This is my sentiment exactly...it truly is for her safety...I think my hesitation is more because it looks so truly _barbaric_! But, her safety is more important than any dirty looks to me! Thanks for the input!


----------



## janerose (May 9, 2004)

FWIW dh travels frequently and last x-mas watched a lady w/ a baby & toddler basically loose the toddler. He ran off when she turned to check on the baby I think. Thankfully she noticed right away & dh (who was sitting next to her) was able to tell her which way the kid had run. Long story short....after MANY trips...we're both advocates of the harness in busy places.'

Have a great trip!


----------



## Britishmum (Dec 25, 2001)

Don't feel bad about asking - this has been discussed many times on mdc.







It tends to get strong reactions one way or another, but here's my two penniworth..

I used a harness on both dds. They loved it. They both used to get it out the bag and ask for me to put it on. They both far preferred to walk with the harness than go in a back pack or stroller.

I often wonder why people respond negatively to them - often more negatively than to a stroller.

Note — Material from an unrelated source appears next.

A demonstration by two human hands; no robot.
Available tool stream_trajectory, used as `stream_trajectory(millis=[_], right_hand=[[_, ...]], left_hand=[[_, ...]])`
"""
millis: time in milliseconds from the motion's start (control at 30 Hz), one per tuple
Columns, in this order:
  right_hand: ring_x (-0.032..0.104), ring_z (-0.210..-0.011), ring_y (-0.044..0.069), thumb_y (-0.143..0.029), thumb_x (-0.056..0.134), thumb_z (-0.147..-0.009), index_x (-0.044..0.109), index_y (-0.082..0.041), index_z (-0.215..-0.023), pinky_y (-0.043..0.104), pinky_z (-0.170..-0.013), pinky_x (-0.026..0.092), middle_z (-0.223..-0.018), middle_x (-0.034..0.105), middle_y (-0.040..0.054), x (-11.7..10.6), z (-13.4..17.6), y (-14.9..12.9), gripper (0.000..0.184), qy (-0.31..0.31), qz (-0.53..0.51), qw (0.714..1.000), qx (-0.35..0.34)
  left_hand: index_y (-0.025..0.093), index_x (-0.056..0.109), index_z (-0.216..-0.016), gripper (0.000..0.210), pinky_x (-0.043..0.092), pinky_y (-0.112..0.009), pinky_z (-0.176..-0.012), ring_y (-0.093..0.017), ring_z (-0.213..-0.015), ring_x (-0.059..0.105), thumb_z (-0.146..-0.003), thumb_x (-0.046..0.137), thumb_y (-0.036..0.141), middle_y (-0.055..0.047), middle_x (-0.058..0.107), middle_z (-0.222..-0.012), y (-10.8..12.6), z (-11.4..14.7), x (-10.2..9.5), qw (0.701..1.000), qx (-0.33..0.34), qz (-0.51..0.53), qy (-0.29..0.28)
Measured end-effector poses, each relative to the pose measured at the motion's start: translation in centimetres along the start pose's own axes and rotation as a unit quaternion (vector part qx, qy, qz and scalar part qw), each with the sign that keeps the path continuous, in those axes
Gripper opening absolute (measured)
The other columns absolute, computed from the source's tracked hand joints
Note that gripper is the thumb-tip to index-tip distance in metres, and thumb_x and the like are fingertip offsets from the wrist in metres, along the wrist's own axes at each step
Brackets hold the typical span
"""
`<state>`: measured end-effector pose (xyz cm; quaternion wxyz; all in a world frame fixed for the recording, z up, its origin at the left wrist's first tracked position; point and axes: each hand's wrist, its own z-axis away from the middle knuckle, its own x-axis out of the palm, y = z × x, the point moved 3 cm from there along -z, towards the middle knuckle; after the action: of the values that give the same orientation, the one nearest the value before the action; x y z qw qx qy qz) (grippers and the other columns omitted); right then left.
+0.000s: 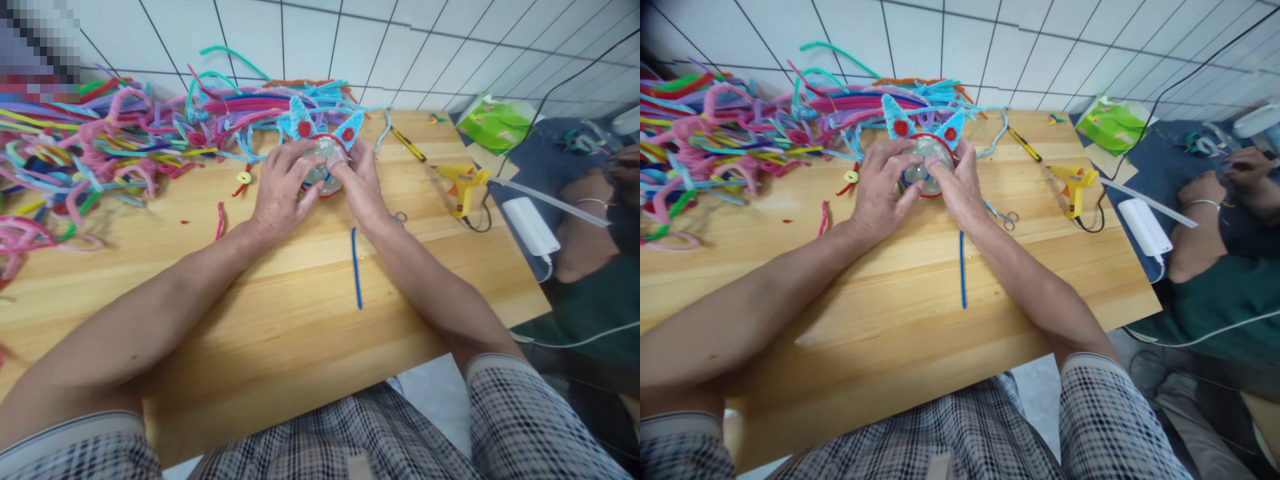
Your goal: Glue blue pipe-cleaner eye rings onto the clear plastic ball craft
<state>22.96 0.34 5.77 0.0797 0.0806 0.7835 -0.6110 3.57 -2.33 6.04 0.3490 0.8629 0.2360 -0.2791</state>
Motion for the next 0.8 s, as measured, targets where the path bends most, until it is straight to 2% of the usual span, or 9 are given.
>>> stream_trajectory(millis=[100,200,267,400,500,700,800], right_hand=[[0.062,-0.160,0.030,-0.072,0.081,-0.092,0.053,-0.039,-0.156,0.057,-0.139,0.053,-0.170,0.068,0.0030,-0.1,-0.1,0.0,0.077,0.011,-0.029,0.999,0.010],[0.064,-0.158,0.031,-0.072,0.078,-0.091,0.057,-0.043,-0.145,0.060,-0.134,0.057,-0.162,0.073,0.0005,-0.3,-0.1,-0.6,0.064,0.004,-0.041,0.997,0.061],[0.068,-0.152,0.032,-0.070,0.077,-0.092,0.059,-0.041,-0.137,0.061,-0.132,0.060,-0.154,0.077,0.0010,-0.4,0.1,-1.3,0.057,0.018,-0.085,0.993,0.081],[0.072,-0.148,0.028,-0.059,0.085,-0.091,0.060,-0.039,-0.129,0.057,-0.136,0.057,-0.148,0.079,-0.0003,-0.3,0.4,-2.0,0.050,0.031,-0.143,0.989,0.038],[0.071,-0.151,0.028,-0.051,0.090,-0.086,0.060,-0.040,-0.130,0.056,-0.139,0.055,-0.147,0.078,-0.0006,-0.1,0.0,-0.9,0.055,0.028,-0.135,0.990,0.007],[0.064,-0.161,0.032,-0.069,0.095,-0.088,0.062,-0.040,-0.137,0.061,-0.140,0.054,-0.152,0.078,0.0018,-0.2,-1.1,1.6,0.065,0.022,-0.085,0.996,-0.008],[0.063,-0.162,0.032,-0.075,0.094,-0.088,0.063,-0.041,-0.141,0.061,-0.139,0.054,-0.153,0.077,0.0020,-0.3,-1.3,2.0,0.070,0.010,-0.080,0.997,-0.018]], left_hand=[[0.041,0.065,-0.152,0.042,0.044,-0.071,-0.141,-0.037,-0.167,0.059,-0.116,0.054,0.060,-0.003,0.067,-0.176,-0.1,0.0,0.1,1.000,0.002,0.007,-0.006],[0.042,0.066,-0.150,0.040,0.046,-0.070,-0.140,-0.038,-0.165,0.062,-0.117,0.053,0.060,-0.004,0.068,-0.174,-0.1,-0.1,0.0,1.000,0.020,0.020,0.012],[0.042,0.067,-0.150,0.040,0.049,-0.068,-0.138,-0.038,-0.163,0.064,-0.117,0.054,0.062,-0.005,0.070,-0.172,-0.1,-0.1,-0.1,0.999,0.034,0.031,0.025],[0.041,0.067,-0.151,0.045,0.052,-0.068,-0.135,-0.039,-0.160,0.066,-0.116,0.057,0.068,-0.008,0.073,-0.167,-0.6,0.0,0.1,0.997,0.048,0.041,0.035],[0.041,0.068,-0.152,0.045,0.053,-0.067,-0.135,-0.039,-0.158,0.067,-0.116,0.058,0.068,-0.008,0.074,-0.165,-1.0,0.0,0.3,0.997,0.054,0.043,0.041],[0.034,0.063,-0.157,0.045,0.056,-0.065,-0.129,-0.038,-0.156,0.069,-0.120,0.057,0.058,-0.013,0.071,-0.170,-1.1,0.0,0.4,0.992,0.113,0.015,0.049],[0.036,0.060,-0.160,0.046,0.054,-0.064,-0.132,-0.038,-0.158,0.067,-0.119,0.061,0.055,-0.013,0.070,-0.170,-0.8,0.0,0.2,0.991,0.117,0.027,0.064]])
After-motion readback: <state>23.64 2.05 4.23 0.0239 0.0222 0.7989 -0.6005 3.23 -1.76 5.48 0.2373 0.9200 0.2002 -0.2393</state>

To me, it is far preferable to let a child use the legs God gave him than to strap him in a box on wheels. Unless of course he prefers the box on wheels.









I personally think that if you try it and your child likes it, there is nothing whatseoever wrong with it. And having seen my child within inches of being hit by an SUV when we were not using the harness (she was a runner), I have little time for anyone who criticises me for using it.

Interestingly, in all the times we have used one, I've only had two negative comments made by strangers (both rather ignorant men, trying to be funny) and many, many positive comments. So I wouldnt worry about that if you decide to try it.


----------



## 2tadpoles (Aug 8, 2004)

Quote:


Originally Posted by *Britishmum*
I often wonder why people respond negatively to them - often more negatively than to a stroller.









Same here. People are fine with leashing a dog to keep it safe, but not a child? Makes no sense to me.

I tried to use a harness on my oldest ds when he was about 18 months old. I was traveling from the east coast to Hawaii by myself, and between the carseat and the diaper bag, I just couldn't manage to carry him or hold his hand comfortably. I didn't want to add a stroller to the items of things to drag along. I didn't have a sling (had never even heard of one back then).
I was also a bit afraid of him getting lost in crowded places like the airport in Los Angeles.

Anyway, he was dreadfully insulted. He sat down on the floor and refused to walk until I took the harness off. So we made do. We just moved very slowly and almost missed a connecting flight.


----------



## USAmma (Nov 29, 2001)

I used one for Abi and loved it! She did, too.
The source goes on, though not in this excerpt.